**Problem**
Look through the listing below for the line with "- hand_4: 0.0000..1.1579" and the line with "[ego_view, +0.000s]". Copy both, along with every line between them, exactly and with no pictures.

━━━━━ Data extract ━━━━━

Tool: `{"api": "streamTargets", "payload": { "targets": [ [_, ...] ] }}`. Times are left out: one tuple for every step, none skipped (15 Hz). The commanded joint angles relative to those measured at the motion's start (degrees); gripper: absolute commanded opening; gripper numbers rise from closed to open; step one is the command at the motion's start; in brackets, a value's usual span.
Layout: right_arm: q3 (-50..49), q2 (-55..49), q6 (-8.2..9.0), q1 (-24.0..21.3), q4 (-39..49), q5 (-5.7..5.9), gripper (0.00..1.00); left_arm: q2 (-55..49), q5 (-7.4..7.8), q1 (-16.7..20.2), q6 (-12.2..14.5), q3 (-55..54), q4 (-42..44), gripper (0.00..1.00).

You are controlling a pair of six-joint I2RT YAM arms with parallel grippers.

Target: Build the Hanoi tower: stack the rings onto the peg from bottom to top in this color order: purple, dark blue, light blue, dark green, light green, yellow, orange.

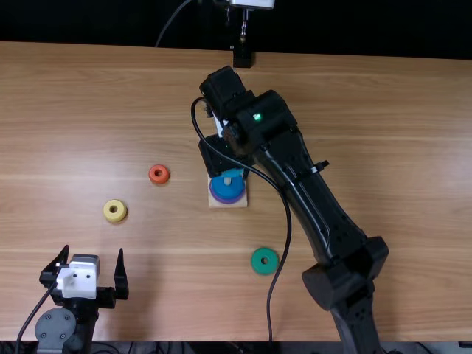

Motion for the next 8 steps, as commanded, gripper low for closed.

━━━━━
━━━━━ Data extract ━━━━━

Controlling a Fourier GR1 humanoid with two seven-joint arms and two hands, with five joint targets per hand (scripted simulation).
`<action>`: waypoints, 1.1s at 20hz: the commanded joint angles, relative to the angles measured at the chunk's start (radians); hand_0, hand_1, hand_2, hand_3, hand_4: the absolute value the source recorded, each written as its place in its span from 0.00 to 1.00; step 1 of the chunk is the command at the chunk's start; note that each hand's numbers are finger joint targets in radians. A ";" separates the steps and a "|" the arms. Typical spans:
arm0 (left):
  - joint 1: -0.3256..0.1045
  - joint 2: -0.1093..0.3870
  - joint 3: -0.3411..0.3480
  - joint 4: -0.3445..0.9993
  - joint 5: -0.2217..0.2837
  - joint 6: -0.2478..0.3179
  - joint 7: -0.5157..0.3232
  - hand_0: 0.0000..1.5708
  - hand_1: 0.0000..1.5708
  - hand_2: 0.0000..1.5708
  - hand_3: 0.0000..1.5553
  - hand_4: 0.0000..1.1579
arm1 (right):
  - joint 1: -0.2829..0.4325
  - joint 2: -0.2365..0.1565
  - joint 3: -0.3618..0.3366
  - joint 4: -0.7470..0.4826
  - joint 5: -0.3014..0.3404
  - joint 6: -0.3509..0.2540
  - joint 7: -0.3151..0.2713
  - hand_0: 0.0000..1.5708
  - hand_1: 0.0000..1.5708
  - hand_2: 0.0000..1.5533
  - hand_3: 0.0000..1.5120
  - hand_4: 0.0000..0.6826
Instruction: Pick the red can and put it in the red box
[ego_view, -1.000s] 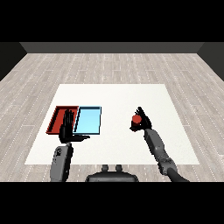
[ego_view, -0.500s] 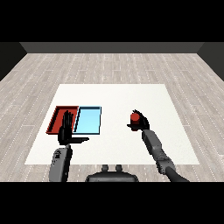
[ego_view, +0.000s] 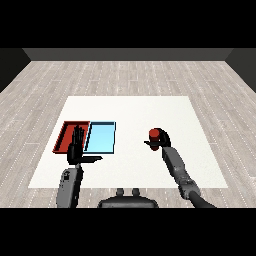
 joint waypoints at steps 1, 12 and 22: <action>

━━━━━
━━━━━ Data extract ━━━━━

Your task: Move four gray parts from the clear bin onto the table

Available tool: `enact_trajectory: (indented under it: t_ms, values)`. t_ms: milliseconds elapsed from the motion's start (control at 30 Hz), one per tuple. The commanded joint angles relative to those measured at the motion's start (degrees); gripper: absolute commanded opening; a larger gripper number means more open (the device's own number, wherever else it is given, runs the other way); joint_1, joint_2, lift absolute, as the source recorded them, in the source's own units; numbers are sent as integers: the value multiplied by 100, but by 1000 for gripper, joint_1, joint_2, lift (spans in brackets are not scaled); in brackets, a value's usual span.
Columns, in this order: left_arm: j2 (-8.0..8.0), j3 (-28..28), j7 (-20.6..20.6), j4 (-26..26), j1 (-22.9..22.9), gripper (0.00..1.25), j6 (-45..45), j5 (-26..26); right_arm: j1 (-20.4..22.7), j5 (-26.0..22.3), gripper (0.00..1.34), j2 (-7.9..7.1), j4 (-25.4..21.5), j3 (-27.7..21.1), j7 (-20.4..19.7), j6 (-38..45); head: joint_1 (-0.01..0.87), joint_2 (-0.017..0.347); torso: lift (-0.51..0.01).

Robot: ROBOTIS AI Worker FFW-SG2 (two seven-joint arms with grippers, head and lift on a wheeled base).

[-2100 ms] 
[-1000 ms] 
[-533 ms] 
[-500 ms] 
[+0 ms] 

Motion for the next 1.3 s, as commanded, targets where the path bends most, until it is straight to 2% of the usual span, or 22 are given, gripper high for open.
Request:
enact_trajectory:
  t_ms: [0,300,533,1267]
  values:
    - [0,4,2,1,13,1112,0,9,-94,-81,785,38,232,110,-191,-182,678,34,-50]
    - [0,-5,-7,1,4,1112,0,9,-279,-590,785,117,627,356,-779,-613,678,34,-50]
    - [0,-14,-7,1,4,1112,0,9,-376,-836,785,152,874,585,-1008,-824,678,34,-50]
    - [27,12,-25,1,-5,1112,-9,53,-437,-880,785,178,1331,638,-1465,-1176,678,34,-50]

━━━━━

**Exercise output**
  - hand_4: 0.0000..1.1579
arm1 (right):
  - joint 1: -0.2829..0.4325
  - joint 2: -0.2365..0.1565
  - joint 3: -0.3618..0.3366
  - joint 4: -0.7470..0.4826
  - joint 5: -0.3014..0.3404
  - joint 6: -0.3509..0.2540
  - joint 7: -0.3151..0.2713
  - hand_0: 0.0000..1.5708
  - hand_1: 0.0000..1.5708
  - hand_2: 0.0000..1.5533
  - hand_3: 0.0000..1.5120
  - hand_4: 0.0000..0.6826
Instruction: Pick the red can and put it in the red box
[ego_view, -1.000s] 
[ego_view, -0.500s] 
[ego_view, +0.000s] 

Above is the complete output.